Die »Paßions-Gedancken über die Historie von dem bittern Leiden und Sterben unsers Herrn nach Matthäus« von Johann Theile lassen schon in der Besetzung aufmerken: die Sänger wurden von zwei Gamben (Katharina Holzhey und Alma Stolte), Violone (Carsten Hundt) und zwei Violen (Margret Baumgartl und Lothar Haass, in diesem Fall tiefer gestimmten Violinen in Viola-Lage, um der Vorgabe zu entsprechen) begleitet. Das Continuo vervollständigten Stefan Maass an der Laute und Sebastian Knebel (auch Leitung) an der Orgel. Wobei sich zeigen sollte, daß der Begriff »Continuo« hier anders zu verstehen ist als sonst oder vielleicht gar nicht paßt. Vielmehr handelte es sich um eine variable Begleitung, bei der die Gamben (endlich einmal!) führende Rollen übernahmen, während das Ensemble der Barockmusiker insgesamt so eng verschmelzen konnte, daß es einem Consortcharakter entsprach!

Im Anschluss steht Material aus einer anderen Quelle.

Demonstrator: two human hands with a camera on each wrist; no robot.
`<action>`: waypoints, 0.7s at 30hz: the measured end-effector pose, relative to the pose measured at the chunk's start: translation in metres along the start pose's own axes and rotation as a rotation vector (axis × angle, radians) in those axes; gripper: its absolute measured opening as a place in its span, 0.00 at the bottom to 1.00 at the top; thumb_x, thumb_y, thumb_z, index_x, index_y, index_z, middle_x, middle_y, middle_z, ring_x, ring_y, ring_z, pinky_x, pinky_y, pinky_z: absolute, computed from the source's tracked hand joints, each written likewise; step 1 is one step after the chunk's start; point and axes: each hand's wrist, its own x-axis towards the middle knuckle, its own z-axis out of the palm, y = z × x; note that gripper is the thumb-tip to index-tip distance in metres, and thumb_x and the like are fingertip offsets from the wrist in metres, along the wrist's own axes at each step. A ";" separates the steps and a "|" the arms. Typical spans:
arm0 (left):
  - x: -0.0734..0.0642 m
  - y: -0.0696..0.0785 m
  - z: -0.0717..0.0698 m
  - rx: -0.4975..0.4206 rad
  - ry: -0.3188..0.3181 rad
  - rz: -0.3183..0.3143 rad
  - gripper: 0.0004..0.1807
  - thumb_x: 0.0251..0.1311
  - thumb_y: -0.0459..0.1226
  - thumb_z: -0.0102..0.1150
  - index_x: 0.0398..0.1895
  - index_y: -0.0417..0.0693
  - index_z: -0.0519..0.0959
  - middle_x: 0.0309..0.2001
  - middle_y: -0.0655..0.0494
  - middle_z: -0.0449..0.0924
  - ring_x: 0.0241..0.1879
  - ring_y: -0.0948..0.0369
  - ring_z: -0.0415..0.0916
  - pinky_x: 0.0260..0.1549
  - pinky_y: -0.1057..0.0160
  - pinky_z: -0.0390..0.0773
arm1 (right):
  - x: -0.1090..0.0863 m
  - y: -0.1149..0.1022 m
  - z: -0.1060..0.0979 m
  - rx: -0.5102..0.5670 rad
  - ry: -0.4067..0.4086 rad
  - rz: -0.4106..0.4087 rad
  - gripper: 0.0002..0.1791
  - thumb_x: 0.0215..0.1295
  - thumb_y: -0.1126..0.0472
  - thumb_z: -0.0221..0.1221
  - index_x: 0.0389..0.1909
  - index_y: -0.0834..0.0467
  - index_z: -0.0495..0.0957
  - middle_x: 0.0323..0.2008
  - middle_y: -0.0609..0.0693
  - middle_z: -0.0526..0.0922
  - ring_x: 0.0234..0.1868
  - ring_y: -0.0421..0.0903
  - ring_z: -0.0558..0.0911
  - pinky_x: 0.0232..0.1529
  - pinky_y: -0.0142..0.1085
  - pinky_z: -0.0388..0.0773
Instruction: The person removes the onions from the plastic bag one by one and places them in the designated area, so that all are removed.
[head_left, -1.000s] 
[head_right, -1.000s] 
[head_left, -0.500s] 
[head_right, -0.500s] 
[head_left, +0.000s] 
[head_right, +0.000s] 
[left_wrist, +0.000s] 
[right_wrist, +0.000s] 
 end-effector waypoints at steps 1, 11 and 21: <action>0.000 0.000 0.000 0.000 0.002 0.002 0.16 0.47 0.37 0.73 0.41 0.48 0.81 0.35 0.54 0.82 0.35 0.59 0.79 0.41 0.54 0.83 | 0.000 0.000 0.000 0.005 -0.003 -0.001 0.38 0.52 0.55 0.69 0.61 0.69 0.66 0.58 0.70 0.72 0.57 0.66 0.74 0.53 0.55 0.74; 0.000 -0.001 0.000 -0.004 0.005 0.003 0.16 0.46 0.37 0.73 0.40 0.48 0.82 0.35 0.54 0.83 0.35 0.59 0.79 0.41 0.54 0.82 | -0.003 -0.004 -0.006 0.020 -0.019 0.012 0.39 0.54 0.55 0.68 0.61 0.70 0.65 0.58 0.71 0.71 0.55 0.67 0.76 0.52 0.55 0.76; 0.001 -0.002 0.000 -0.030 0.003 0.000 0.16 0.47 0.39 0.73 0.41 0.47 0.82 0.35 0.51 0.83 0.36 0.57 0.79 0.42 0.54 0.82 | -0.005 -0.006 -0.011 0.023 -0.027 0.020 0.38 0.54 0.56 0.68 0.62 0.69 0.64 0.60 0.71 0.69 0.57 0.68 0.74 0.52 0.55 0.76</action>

Und auch auf Seiten der Sänger gab es manche Abweichung von den gewohnten Bach’schen Passionen. Zwar treten Personen wie Jesus, Petrus oder Caiphas auf, ihre Rollen sind aber bei weitem nicht so herausgestellt, wie dies später üblich wurde. Vielmehr hatte Johann Theile ein emotionaler Erzählfluß mit ausgeprägten Höhepunkten gesorgt. Darin eingeschoben waren vier jeweils zweistrophigen Arien mit konzertantem Zwischenspiel und teils doppelter, vielleicht ambivalenter Funktion: Meistens einen kontemplativen Punkt markierend schienen sie vergleichbar den sonst üblichen Chorälen, bargen eine Konklusion. Die Stimmbesetzung verband sie andererseits mit enthaltenen Rollen, wie in der dritten Arie (»Ach, wo soll ich mich hinwenden«), die András Adamik im Anschluß an seinen Petrus-Text vortrug. Dezidiert Choräle waren die Arien dennoch nicht, hatten auch keine diesbezügliche Vorlage. Trotzdem wohnte mancher ein entsprechender Gestus inne (etwa »Meinen Jesum laß ich nicht«).
Ein wesentlicher gestalterischer Anteil lag beim Evangelisten, der durch die Akzentverschiebung in der Erzählung nicht nur zwischen dramatischen Arien und Chören die Handlung fortführen, sondern selbst die Dramaturgie herstellen mußte. Mirko Ludwig (kurzfristig für Florian Sievers eingesprungen) gelang dies berührend schön mit lyrischem Ausdruck und theatralen, fast opernhaften Höhepunkten. Isabel Schicketanz (Sopran) belebte nicht nur die kurzen Rollen, sondern vor allem die Arien mit atemvollem Glanz als gläubige Seele. Stefan Kunath (Altus) und Martin Schicketanz (Baß) von Ælbgut sowie Friederike Urban (Sopran) vervollständigten das Ensemble, das gleichzeitig als Chor auftrat.
Neben der hervorragenden Verständlichkeit war vor allem die ausgefeilte Emotionalität berückend. Das kam so gut an, daß die dezidierten Pausen nach den Arien oder nach Einbrüchen in der Handlung (Zagen der Jünger, Ergreifung Jesu, Kreuzigungstod), da sie den Erzählfluß unterbrachen, etwas zu häufig bzw. das Betonungsmoment unnötig groß schien.